В его "Истории" изящность, простота Доказывают нам без всякого пристрастья Необходимость самовластья И прелести кнута.
Без мечтательности. Эпиграммы точны, вот в чем соль. Уже неделю он ее не видел. Побывав у гусаров, встретив там Шишкова, он ночью проснулся и, весь день говорив о точности, вдруг сам со стороны посмотрел на свою судьбу - и удивился. Ужаснулся. С ужасом он подумал, что теперь должна была исчезнуть последняя правда - правда в разговоре с самим собой. Он должен был накрепко закрыть от всех - и от себя прежде всего самое имя ее, самую возможность сказать о ней, назвать ее. Это его поразило. Он был приговорен. Не скажет и в стихах. Что же далее? Пройти эта любовь не может. Забыть ее невозможно. Сказать нельзя. Он начал уже лгать перед самим собою.

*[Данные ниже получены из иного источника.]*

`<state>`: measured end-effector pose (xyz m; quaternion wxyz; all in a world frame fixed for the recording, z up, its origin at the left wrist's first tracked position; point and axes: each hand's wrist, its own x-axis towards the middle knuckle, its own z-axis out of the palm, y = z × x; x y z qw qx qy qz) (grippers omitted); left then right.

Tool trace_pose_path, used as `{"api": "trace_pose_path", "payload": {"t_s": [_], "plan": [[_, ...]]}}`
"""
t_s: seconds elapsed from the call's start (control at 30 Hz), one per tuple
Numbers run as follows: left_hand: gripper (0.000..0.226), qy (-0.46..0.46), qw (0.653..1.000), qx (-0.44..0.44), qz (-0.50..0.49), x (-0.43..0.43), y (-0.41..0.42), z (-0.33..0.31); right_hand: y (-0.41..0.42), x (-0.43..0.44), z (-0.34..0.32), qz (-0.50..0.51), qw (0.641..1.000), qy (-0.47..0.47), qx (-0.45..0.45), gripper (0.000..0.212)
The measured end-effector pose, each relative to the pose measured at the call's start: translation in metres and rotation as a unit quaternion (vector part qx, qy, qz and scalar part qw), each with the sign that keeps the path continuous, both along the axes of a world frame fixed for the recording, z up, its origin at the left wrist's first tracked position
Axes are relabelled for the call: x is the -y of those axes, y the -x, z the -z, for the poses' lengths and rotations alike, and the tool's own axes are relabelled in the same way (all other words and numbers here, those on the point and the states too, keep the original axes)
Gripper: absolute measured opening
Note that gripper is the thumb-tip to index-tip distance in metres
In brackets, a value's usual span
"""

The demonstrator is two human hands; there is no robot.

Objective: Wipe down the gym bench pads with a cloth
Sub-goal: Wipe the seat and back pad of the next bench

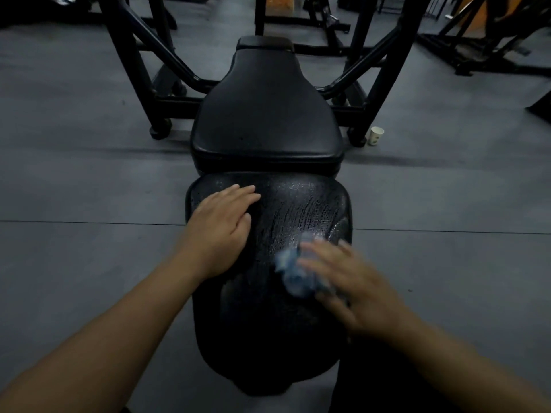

И вдруг - руки его широко открывались. Об этом и подумать было страшно. Он и не думал. Только точность осталась. Он писал стихи, привычные. Быть может, они бы понравились Батюшкову. Да, его похвалил бы Батюшков! Бог с ним совсем! И он увидел однажды - на восьмой день - ясно: он несчастен, и счастье невозможно. Что было бы, если бы он написал об этом?
Счастлив, кто в страсти сам себе Без ужаса сознаться смеет.